Quality Assurance Associate

Location: Macclesfield

Competitive salary & benefits

Closing date: 16th September

Would you like to apply your expertise to impact Quality in a company that follows the science and turns ideas into life changing medicines? Then AstraZeneca might be the one for you!

AstraZeneca is a global, science-led, patient-focused biopharmaceutical company that focuses on the discovery, development and commercialisation of prescription medicines for some of the world’s most serious diseases. But we’re more than one of the world’s leading pharmaceutical companies.

Be proud to play a critical role as the eyes and ears of our patients. Unafraid of the responsibility, we monitor and sign off each batch as if the medicine were for our own family. All our contributions add up to improving the quality of patients’ healthcare and ultimate their quality of life.

The Macclesfield site is our second largest manufacturing site and the largest UK based campus, from which our medicines are manufactured, packaged and distributed to over 130 countries globally. People are at the very heart of AstraZeneca and the facilities around site support this. You will find an onsite gym, restaurants, parking, on-site holiday childcare and much more!

The Quality Assurance team will support the design and build of a major new advanced sterile manufacturing facility taking the plant through to validated status and beneficial operation in 2024. It is a unique opportunity to be part of an integrated team working on all aspects of facility, equipment and process qualification and validation, on a plant that is at the forefront of design and technology. We are looking for 4 additional Quality Assurance Associates to join our team.

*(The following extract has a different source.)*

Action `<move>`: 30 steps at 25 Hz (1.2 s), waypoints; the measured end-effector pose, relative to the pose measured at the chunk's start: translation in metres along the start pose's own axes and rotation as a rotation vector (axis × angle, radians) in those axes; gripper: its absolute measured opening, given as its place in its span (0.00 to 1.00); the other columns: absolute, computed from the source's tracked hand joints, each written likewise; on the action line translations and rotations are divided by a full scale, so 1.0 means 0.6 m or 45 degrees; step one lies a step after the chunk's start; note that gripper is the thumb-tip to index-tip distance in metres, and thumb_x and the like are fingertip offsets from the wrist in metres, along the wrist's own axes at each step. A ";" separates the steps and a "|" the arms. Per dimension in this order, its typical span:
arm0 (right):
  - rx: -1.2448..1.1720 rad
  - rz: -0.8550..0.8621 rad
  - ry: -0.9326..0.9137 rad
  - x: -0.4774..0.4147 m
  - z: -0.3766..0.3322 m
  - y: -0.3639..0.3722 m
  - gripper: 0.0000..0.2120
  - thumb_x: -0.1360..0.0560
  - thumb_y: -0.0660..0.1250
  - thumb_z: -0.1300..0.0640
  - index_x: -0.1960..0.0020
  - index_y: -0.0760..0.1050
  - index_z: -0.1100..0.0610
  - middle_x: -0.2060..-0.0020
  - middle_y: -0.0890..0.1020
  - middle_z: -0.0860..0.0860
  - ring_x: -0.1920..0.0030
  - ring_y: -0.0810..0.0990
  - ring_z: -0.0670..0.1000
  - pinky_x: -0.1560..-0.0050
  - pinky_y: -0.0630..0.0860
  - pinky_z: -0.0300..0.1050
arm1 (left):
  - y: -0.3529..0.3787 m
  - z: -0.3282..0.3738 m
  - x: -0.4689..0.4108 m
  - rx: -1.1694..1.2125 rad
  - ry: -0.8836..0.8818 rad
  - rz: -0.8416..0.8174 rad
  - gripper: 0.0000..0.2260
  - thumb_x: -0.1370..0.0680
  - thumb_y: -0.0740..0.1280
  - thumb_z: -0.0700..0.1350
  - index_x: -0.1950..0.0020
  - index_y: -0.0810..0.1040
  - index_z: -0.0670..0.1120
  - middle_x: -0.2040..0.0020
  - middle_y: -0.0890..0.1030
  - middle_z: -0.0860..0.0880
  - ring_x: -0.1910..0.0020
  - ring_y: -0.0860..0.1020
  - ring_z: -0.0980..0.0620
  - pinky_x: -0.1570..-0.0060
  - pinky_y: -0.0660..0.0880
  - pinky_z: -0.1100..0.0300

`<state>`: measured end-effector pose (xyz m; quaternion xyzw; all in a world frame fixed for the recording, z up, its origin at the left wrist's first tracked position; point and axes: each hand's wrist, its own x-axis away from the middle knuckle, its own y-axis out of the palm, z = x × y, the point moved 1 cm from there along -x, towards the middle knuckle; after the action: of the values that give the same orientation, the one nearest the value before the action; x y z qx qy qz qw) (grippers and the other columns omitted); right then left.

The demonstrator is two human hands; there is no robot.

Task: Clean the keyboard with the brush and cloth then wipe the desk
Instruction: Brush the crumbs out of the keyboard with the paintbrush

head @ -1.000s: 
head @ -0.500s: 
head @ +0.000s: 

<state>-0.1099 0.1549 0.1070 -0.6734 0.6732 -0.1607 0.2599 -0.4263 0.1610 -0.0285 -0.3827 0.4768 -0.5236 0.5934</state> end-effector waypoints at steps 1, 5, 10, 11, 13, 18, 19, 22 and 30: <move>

Working within the Sterile Manufacturing Project team you will interface with global engineering, Commissioning and Qualification (C&Q) and manufacturing teams to ensure successful project delivery. Cross functional working and collaboration are essential elements, providing guidance and support to ensure compliance with cGMP standards, product quality specifications and regulatory requirements.

You will also generate, review and approve related Qualification/ Validation and technical GMP documents and collate and interpret data such as quality key performance indicators, analytical results/trends.

What you'll do:

• Aligned to the Sterile Manufacturing area, you'll be required to reinforce the quality principles.

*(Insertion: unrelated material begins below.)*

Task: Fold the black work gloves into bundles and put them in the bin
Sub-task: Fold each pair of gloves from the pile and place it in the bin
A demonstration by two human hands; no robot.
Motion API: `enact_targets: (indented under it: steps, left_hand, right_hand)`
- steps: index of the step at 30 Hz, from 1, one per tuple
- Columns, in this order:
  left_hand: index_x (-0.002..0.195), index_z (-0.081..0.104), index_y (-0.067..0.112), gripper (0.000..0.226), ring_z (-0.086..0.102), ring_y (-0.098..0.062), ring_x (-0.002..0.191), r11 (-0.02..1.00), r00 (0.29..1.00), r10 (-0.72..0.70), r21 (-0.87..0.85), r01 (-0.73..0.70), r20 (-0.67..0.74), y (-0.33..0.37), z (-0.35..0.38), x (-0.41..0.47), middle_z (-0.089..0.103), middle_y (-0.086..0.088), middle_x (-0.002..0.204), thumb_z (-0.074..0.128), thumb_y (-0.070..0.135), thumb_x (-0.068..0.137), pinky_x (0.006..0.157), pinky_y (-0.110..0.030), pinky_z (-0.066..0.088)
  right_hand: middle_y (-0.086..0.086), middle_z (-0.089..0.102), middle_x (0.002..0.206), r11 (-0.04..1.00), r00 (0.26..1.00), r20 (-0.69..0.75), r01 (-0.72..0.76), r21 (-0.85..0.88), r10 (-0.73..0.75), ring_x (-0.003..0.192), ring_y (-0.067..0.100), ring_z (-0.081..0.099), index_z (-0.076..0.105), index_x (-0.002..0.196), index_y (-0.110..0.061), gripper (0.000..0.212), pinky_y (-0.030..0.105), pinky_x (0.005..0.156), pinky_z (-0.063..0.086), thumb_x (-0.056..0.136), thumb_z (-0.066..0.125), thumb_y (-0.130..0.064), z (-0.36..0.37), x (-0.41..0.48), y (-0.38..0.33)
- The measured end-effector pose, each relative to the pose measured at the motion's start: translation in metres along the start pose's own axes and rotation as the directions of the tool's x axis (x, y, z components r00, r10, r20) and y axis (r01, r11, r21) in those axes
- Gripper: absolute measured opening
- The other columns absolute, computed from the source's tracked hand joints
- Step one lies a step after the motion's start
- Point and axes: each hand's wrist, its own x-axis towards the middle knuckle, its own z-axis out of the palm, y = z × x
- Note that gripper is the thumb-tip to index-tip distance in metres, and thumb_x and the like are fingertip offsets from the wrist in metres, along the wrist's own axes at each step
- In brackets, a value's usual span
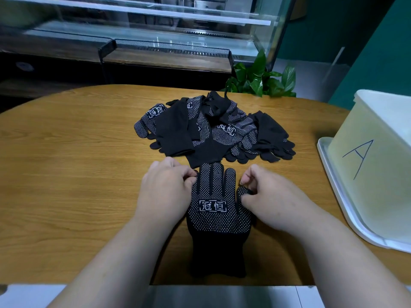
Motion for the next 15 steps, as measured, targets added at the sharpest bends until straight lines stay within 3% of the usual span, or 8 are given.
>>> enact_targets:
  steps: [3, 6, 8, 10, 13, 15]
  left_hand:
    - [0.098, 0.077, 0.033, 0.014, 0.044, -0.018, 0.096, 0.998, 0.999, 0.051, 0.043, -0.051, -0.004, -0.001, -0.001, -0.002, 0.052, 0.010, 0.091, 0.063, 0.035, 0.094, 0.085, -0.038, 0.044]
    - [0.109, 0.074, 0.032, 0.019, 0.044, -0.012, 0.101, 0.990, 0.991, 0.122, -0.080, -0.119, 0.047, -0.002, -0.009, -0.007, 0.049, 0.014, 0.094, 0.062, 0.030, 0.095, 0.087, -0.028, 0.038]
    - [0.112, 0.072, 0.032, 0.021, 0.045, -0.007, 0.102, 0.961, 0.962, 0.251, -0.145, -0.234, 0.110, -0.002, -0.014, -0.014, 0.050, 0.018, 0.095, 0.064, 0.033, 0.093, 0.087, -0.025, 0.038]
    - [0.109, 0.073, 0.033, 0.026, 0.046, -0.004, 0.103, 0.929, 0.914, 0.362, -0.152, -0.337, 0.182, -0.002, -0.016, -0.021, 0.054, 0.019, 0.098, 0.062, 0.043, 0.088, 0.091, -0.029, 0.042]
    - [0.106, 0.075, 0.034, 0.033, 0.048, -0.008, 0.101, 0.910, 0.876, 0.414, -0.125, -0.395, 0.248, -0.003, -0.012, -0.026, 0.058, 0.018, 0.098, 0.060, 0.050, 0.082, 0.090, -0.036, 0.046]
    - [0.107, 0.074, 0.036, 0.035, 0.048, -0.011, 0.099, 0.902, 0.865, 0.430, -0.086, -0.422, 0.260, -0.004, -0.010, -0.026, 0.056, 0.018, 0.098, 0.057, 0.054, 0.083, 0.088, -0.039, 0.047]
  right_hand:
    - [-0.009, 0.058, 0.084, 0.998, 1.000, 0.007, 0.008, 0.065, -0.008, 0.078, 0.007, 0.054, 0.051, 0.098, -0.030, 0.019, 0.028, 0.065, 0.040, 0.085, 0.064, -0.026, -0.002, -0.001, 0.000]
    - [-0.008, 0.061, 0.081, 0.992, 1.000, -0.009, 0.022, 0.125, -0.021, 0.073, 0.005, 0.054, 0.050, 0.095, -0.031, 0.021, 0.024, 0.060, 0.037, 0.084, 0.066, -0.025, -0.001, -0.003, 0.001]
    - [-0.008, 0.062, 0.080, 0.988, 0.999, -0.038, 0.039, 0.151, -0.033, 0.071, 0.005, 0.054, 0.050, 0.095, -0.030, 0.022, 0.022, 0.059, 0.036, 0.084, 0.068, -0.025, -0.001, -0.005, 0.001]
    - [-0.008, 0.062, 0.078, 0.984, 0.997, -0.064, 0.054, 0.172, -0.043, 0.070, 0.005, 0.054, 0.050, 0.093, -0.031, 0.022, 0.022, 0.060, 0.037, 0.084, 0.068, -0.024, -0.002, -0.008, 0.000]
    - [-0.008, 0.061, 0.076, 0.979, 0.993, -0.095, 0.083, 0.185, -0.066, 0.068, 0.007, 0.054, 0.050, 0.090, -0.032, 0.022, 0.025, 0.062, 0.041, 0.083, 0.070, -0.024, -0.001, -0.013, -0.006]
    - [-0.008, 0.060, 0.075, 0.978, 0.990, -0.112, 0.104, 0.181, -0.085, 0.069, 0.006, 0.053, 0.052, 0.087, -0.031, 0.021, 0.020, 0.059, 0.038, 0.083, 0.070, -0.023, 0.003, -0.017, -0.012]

• Provide independent assurance of the maintenance of the appropriate quality standards within this area, whilst supporting timely and effective resolution of all quality issues to maintain the critical path of project timelines.

• You will be responsible for making decisions on data supporting commissioning, qualification and validation, participating in raw data reviews and quality approval of critical documents

• Being a Quality specialist, you'll provide leadership and support for internal and external inspection preparations resulting in successful regulatory submissions and approval, overseeing any actions to ensure ongoing compliance.

• Provide expert advice to the area on Good Manufacturing Practice/Good Development Practice/Good Distribution Practice / Good Laboratory Practice within the site, with reference to Good Manufacturing Practice guidelines and regulations.

• Use professional judgement to advise on deviations throughout the project lifecycle and assessment of impact.

• Ensuring compliance with change management processes within your area. You'll actively look for opportunities to identify and lead change and make efficiency savings, influence decisions and deliver results whilst ensuring compliance is maintained appropriately.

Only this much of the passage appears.